PROBLEM TO SOLVE:
Retype, word for word, each line between the lines holding "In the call" and "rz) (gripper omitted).", inclusive, and leave the rest of the data alone.

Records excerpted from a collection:
Segment Open

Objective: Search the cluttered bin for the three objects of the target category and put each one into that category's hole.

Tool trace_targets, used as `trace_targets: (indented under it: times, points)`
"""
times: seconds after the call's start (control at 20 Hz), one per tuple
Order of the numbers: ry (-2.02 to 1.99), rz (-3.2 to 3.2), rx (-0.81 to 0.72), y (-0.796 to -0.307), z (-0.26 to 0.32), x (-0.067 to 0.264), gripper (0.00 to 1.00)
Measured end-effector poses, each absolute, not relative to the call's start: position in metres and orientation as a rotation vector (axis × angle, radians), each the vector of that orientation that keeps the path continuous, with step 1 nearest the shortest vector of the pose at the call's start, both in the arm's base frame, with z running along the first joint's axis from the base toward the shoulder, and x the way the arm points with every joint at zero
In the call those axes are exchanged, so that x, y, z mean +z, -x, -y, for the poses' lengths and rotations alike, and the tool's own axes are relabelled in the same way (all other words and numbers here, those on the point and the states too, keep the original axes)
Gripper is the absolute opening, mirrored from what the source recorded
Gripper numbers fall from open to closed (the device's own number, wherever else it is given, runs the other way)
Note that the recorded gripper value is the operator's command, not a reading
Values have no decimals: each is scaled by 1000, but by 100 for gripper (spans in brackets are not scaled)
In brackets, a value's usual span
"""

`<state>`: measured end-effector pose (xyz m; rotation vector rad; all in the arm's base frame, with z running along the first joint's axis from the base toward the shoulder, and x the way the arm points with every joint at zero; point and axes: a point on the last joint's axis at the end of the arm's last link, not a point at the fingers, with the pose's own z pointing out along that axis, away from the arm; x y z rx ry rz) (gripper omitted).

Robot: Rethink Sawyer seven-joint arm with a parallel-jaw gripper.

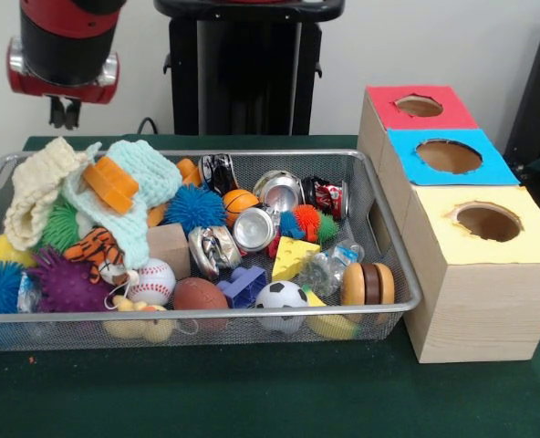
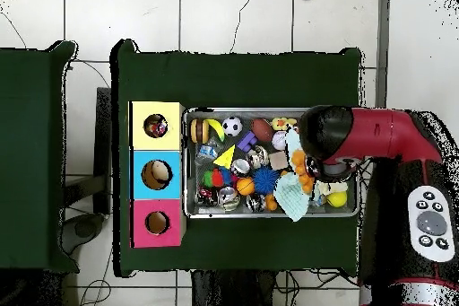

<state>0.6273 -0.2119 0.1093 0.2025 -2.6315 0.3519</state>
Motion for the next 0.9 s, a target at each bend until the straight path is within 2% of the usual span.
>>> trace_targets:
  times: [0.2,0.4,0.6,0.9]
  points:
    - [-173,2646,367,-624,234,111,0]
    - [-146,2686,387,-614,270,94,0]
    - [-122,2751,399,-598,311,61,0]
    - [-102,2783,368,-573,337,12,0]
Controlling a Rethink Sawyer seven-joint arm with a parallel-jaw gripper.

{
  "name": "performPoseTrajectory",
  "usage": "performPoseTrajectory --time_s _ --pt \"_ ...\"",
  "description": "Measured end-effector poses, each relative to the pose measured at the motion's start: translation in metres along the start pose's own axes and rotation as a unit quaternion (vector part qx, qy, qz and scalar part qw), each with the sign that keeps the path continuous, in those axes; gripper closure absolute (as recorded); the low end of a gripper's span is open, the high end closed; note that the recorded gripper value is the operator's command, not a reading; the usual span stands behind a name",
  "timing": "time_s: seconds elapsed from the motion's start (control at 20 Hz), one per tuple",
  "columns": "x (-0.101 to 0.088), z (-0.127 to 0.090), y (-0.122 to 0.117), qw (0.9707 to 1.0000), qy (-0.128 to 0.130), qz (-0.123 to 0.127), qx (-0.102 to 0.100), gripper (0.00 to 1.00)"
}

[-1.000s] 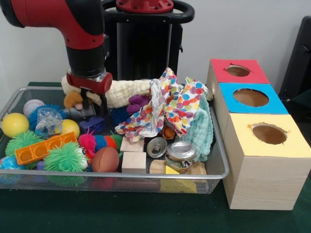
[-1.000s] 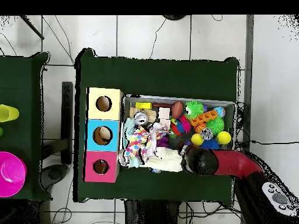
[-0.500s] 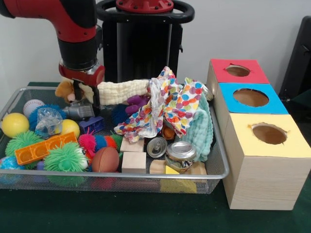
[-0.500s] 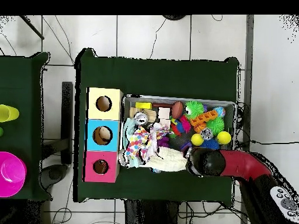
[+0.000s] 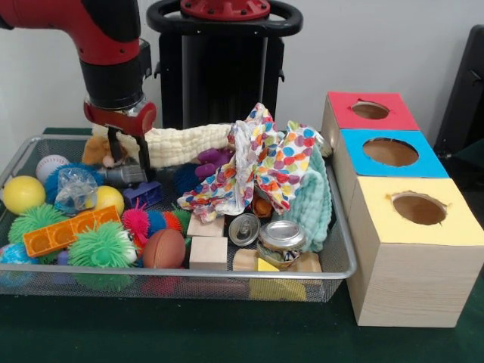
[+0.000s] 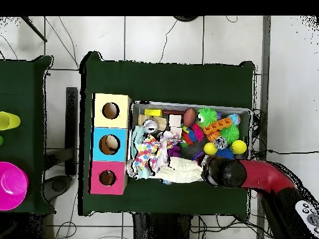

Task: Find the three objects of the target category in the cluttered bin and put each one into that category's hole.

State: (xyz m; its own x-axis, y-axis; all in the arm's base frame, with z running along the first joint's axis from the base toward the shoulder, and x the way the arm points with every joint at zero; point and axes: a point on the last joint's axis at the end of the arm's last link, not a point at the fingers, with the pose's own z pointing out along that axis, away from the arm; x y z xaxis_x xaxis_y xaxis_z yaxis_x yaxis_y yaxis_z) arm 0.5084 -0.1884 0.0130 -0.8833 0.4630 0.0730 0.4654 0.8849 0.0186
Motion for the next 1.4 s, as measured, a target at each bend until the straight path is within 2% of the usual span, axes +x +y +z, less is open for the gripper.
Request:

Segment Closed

EXERCISE RESPONSE:
In the call those axes are exchanged, so that x, y, z mean +z, -x, -y, for the poses' lengths and rotations alike, and the tool's own axes are relabelled in the same way (all other words and numbers here, those on the point and the states too, keep the original axes)
Gripper is the absolute opening, mirrored from what the source recorded
Gripper numbers fall from open to closed (the device's own number, wherever else it is given, runs the other way)
Note that the recorded gripper value is the operator's command, not a reading
Values have no decimals: each is scaled by 1000, but by 100 for gripper (spans in brackets are not scaled)
In brackets, a value's usual span
"""

`<state>`: measured end-effector pose (xyz m; rotation vector rad; all in the arm's base frame, with z running along the first joint's axis from the base toward the shoulder, and x the way the arm points with every joint at zero; point and axes: a point on the last joint's axis at the end of the arm's last link, not a point at the fingers, with the pose's own z pointing out along that axis, away from the arm; x y z rx ry rz) (gripper omitted).

The response to the exercise is complete.